_Exercise brief_
The answer must be the data, repeated exactly.
══ Data for the task
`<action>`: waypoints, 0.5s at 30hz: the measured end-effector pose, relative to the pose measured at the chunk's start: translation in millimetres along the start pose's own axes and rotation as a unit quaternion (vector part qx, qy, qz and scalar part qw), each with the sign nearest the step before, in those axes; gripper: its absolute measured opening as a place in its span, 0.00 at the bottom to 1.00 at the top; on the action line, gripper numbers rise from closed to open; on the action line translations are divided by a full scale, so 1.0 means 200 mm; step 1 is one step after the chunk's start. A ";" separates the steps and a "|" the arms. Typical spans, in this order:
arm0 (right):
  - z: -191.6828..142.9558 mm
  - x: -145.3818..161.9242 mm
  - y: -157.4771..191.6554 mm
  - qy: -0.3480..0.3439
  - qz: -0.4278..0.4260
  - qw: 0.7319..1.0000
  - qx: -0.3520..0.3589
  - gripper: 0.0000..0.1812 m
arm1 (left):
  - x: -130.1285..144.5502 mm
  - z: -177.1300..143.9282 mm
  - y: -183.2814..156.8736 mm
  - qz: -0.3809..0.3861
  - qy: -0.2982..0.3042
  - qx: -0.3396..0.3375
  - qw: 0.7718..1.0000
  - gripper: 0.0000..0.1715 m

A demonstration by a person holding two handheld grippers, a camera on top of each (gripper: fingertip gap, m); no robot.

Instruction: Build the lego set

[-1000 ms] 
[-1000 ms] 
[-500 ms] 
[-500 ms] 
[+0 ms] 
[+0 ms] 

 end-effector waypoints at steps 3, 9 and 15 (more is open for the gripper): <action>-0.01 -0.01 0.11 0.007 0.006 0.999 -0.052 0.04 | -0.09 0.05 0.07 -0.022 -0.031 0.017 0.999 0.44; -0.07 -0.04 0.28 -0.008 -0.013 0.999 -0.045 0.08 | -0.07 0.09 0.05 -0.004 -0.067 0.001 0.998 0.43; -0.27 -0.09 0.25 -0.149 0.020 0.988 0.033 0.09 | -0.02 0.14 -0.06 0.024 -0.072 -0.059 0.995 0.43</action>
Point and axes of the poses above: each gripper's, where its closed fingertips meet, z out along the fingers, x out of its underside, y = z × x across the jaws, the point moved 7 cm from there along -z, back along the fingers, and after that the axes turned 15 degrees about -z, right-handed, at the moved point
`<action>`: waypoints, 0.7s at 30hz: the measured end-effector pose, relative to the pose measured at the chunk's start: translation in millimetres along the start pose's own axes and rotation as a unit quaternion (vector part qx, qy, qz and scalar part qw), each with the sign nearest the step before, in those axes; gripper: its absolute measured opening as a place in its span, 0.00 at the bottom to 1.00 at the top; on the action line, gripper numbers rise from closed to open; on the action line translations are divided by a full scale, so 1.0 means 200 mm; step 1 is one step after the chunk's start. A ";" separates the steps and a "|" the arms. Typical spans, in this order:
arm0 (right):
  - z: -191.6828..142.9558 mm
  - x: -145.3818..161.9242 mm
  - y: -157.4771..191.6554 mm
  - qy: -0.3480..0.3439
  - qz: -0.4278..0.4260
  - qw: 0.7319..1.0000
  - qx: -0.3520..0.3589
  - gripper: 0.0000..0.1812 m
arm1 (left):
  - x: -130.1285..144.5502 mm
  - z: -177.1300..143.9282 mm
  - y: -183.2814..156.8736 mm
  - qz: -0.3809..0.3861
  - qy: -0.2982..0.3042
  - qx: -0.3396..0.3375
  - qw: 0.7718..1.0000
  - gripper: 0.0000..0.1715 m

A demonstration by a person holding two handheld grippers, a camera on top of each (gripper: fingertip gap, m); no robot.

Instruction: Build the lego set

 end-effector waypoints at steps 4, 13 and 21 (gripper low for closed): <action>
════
_Your solution_
`<action>`: waypoints, 0.5s at 30hz: the measured end-effector pose, relative to the pose measured at the chunk's start: translation in millimetres along the start pose's own axes and rotation as a unit quaternion (vector part qx, qy, qz and scalar part qw), each with the sign nearest the step before, in those axes; gripper: its absolute measured opening as a place in its span, 0.00 at the bottom to 1.00 at the top; on the action line, gripper numbers rise from closed to open; on the action line translations are divided by a full scale, so 1.0 means 200 mm; step 1 is one step after the chunk's start. A ";" separates the steps and a "|" the arms. Typical spans, in this order:
arm0 (right):
  - z: -191.6828..142.9558 mm
  - x: -145.3818..161.9242 mm
  - y: -157.4771..191.6554 mm
  - qy: -0.3480..0.3439
  - qz: -0.4278..0.4260
  - qw: 0.7319..1.0000
  - qx: -0.3520..0.3589
  - gripper: 0.0000..0.1812 m
arm1 (left):
  - x: -130.1285..144.5502 mm
  - z: -177.1300..143.9282 mm
  - y: -183.2814..156.8736 mm
  - qz: -0.3809..0.3861
  - qy: -0.2982..0.3042
  - qx: -0.3396..0.3375
  - qw: 0.7718..1.0000
  - gripper: 0.0000..0.1715 m

A demonstration by a person holding two handheld grippers, a camera on top of each (gripper: fingertip gap, m); no robot.

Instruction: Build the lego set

[-1000 ms] 
[-1000 ms] 
[-500 ms] 
[-500 ms] 
[+0 ms] 
[+0 ms] 

 end-effector waypoints at steps 3, 9 and 15 (more is open for the gripper): <action>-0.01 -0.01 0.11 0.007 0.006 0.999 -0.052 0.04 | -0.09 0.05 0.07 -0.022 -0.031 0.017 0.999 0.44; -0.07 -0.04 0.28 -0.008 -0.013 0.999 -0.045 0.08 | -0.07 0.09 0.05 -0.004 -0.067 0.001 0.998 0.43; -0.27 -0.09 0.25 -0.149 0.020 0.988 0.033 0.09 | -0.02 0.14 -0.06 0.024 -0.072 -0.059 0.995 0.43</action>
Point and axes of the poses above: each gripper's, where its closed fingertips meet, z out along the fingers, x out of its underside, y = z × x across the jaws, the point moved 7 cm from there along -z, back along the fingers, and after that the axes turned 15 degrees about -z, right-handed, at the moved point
`<action>`: waypoints, 0.7s at 30hz: the measured end-effector pose, relative to the pose measured at the chunk's start: translation in millimetres along the start pose's own axes and rotation as a unit quaternion (vector part qx, qy, qz and scalar part qw), each with the sign nearest the step before, in those axes; gripper: its absolute measured opening as a place in its span, 0.00 at the bottom to 1.00 at the top; on the action line, gripper numbers rise from closed to open; on the action line translations are divided by a full scale, so 1.0 means 200 mm; step 1 is one step after the chunk's start. A ";" separates the steps and a "|" the arms. Typical spans, in this order:
arm0 (right):
  - z: -191.6828..142.9558 mm
  - x: -145.3818..161.9242 mm
  - y: -157.4771..191.6554 mm
  - qy: -0.3480..0.3439
  - qz: -0.4278..0.4260
  - qw: 0.7319..1.0000
  - qx: -0.3520..0.3589
  - gripper: 0.0000..0.1812 m
arm1 (left):
  - x: -130.1285..144.5502 mm
  - z: -177.1300..143.9282 mm
  - y: -183.2814..156.8736 mm
  - qz: -0.3809..0.3861
  - qy: -0.2982..0.3042
  - qx: -0.3396..0.3375
  - qw: 0.7718..1.0000
  - gripper: 0.0000..0.1715 m

A demonstration by a person holding two handheld grippers, a camera on top of each (gripper: fingertip gap, m); no robot.

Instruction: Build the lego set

 end-effector waypoints at steps 4, 13 and 21 (gripper low for closed): <action>

Nothing remains to add to the answer.